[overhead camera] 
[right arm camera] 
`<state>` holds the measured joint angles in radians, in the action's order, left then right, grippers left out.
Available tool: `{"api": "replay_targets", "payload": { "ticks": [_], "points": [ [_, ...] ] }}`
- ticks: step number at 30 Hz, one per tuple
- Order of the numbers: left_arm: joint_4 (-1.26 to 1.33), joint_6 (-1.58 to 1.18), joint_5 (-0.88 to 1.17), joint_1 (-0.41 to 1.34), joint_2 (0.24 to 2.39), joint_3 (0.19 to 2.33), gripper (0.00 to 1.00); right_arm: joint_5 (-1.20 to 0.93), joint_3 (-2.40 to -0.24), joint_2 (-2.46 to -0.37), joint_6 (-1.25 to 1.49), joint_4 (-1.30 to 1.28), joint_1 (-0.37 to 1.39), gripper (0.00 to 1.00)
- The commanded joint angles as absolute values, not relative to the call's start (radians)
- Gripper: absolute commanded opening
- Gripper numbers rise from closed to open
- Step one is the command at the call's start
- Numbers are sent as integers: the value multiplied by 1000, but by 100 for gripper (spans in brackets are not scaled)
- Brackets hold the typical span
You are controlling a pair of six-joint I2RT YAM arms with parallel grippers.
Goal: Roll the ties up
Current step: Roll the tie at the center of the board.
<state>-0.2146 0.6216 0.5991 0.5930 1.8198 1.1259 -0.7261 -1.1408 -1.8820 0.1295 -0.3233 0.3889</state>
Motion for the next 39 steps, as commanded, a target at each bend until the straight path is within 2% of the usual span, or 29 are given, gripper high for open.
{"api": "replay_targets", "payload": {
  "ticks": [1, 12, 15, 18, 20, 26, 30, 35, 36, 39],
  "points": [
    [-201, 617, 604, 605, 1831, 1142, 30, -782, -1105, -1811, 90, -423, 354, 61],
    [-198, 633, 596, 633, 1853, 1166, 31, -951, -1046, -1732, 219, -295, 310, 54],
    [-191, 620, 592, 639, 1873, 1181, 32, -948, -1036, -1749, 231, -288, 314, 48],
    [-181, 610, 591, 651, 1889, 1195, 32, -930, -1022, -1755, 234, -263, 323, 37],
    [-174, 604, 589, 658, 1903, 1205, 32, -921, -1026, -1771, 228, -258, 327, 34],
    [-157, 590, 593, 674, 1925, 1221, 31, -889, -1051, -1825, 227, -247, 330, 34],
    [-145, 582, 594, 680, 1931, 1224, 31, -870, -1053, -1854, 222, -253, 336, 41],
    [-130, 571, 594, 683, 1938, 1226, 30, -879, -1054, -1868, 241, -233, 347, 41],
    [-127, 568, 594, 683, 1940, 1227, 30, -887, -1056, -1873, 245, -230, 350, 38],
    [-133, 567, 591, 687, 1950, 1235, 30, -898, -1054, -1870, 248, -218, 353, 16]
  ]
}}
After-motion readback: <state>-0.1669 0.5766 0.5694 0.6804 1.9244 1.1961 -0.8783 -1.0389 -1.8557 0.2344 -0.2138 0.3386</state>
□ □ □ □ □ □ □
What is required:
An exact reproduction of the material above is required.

Answer to this problem:
[overhead camera] 
[right arm camera] 
`<state>` holds the measured joint angles in radians, in the action's order, left then right, grippers left out.
Available tool: `{"api": "replay_targets", "payload": { "ticks": [_], "points": [ [_, ...] ] }}`
- ticks: step number at 30 Hz, one per tuple
- Order of the numbers: left_arm: joint_4 (-1.26 to 1.33), joint_6 (-1.58 to 1.18), joint_5 (-0.88 to 1.17), joint_1 (-0.41 to 1.34), joint_2 (0.24 to 2.39), joint_3 (0.19 to 2.33), gripper (0.00 to 1.00); right_arm: joint_5 (-1.20 to 0.93), joint_3 (-2.40 to -0.24), joint_2 (-2.46 to -0.37), joint_6 (-1.25 to 1.49), joint_4 (-1.30 to 1.28), joint_1 (-0.37 to 1.39), gripper (0.00 to 1.00)
- The commanded joint angles as absolute values, not relative to the call's start (radians)
- Gripper: absolute commanded opening
- Gripper numbers rise from closed to open
- Step one is the command at the call's start
- Numbers are sent as integers: the value multiplied by 1000, but by 100 for gripper (spans in brackets are not scaled)
- Brackets hold the typical span
You are controlling a pair of six-joint I2RT YAM arms with parallel grippers.
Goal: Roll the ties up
Current step: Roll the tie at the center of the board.
<state>-0.2146 0.6216 0.5991 0.5930 1.8198 1.1259 -0.7261 -1.1408 -1.8820 0.1295 -0.3233 0.3889</state>
Motion for the next 39 steps, as commanded, a target at each bend until the straight path is within 2% of the usual span, or 29 are given, gripper high for open.
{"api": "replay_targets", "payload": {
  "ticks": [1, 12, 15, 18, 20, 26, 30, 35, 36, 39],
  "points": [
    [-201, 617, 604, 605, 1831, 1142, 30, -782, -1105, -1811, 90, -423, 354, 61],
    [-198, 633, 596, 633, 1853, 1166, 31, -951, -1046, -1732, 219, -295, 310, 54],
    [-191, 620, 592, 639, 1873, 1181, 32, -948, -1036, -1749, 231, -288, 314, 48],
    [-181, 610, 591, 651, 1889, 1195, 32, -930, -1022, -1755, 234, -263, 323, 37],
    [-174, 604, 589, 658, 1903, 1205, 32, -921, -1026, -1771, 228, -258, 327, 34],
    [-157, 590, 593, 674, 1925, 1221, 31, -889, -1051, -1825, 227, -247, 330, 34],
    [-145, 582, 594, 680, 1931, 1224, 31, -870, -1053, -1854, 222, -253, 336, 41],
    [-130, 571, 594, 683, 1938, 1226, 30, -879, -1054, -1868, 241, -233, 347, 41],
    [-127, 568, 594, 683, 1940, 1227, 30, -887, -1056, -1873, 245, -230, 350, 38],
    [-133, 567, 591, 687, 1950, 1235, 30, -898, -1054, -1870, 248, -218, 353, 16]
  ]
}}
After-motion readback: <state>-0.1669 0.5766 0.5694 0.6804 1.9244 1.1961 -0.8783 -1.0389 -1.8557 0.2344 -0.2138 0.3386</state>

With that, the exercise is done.